Dataset items
=-=-=-=-=

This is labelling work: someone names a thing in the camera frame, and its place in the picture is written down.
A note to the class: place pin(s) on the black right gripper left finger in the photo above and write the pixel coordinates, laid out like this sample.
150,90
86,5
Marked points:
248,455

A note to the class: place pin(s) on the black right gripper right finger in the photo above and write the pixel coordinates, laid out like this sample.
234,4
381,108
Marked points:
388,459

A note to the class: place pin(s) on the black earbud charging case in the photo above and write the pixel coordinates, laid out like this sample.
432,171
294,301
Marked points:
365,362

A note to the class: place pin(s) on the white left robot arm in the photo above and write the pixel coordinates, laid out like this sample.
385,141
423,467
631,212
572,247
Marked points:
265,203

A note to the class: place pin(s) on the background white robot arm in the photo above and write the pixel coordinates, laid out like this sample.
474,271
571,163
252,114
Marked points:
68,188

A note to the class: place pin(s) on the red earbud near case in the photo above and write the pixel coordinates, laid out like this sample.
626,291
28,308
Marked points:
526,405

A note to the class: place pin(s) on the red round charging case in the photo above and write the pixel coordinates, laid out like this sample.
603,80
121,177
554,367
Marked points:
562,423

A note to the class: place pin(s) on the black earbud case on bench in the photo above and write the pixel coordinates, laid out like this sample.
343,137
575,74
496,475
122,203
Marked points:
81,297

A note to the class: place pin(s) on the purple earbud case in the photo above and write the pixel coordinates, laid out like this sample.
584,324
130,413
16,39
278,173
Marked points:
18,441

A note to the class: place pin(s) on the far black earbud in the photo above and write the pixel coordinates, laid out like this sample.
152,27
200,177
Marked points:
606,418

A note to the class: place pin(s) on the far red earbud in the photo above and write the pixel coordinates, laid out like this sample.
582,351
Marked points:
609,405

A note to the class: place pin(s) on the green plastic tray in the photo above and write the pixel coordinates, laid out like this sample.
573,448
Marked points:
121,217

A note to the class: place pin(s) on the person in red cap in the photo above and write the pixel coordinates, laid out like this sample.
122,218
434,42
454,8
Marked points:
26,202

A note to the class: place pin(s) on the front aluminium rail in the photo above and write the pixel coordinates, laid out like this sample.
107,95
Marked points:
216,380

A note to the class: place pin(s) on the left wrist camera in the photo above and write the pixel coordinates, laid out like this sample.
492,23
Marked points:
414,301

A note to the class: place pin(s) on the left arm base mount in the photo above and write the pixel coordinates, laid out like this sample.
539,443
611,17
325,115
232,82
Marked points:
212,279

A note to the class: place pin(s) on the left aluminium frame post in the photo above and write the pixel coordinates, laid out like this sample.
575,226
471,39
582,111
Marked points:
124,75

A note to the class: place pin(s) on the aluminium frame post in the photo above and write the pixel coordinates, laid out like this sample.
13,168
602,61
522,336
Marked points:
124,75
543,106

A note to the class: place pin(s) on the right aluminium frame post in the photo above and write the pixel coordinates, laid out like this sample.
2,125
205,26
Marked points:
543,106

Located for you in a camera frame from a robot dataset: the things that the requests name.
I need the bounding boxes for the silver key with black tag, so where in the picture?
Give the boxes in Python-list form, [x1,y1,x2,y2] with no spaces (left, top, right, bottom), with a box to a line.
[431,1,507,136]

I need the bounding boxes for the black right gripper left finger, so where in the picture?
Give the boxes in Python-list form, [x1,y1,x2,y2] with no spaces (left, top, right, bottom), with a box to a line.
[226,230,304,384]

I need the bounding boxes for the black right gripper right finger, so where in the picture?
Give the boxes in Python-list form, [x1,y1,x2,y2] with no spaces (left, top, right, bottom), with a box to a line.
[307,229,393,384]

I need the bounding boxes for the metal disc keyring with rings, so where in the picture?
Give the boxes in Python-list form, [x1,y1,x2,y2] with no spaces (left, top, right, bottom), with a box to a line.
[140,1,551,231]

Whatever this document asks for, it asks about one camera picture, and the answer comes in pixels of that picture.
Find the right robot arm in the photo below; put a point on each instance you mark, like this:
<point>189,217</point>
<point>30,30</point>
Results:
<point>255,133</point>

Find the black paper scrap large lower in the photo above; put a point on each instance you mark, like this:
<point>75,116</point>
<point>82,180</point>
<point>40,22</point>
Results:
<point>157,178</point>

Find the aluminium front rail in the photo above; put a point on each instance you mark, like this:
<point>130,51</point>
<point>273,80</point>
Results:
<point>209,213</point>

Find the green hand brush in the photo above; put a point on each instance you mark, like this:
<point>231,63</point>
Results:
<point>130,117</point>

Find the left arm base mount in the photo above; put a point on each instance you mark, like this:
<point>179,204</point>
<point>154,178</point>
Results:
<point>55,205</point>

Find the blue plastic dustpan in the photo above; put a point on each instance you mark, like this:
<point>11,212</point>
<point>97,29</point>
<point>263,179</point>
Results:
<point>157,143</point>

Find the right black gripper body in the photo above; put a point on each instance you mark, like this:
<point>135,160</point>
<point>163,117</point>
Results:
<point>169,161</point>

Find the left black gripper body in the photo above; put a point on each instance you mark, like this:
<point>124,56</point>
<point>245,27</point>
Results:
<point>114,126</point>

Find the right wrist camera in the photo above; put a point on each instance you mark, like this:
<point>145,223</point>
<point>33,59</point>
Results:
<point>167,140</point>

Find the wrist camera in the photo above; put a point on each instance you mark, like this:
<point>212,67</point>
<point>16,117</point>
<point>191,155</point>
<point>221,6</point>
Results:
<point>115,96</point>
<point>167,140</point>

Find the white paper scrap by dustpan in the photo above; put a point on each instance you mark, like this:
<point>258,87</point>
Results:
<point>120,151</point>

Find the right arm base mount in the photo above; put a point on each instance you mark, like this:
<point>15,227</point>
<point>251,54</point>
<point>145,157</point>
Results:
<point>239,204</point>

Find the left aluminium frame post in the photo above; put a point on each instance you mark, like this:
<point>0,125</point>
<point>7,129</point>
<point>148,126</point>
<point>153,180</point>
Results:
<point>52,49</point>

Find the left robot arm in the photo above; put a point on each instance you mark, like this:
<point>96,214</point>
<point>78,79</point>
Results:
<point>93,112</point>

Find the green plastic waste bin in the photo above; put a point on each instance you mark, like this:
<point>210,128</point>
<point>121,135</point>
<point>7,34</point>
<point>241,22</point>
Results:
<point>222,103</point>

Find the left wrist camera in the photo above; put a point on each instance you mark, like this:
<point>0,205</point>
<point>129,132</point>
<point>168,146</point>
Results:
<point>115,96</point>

=-=-=-=-=

• ASSIGNMENT: Wherever the word "gripper" appears in the records above, copy that line.

• EXERCISE OUTPUT:
A note to the class: place pin(s) on the black right gripper left finger in the photo above and write the pixel coordinates, laid out like this sample.
A note to the class: place pin(s) on the black right gripper right finger in the photo above and write the pixel coordinates, laid out like this sample.
I need the bounding boxes for the black right gripper left finger, so where in the picture?
I need the bounding boxes for the black right gripper right finger, so where in the picture?
Find the right black gripper body in the photo above; put a point on each instance you mark, like this:
Find the left black gripper body in the photo above; put a point on each instance you mark, like this:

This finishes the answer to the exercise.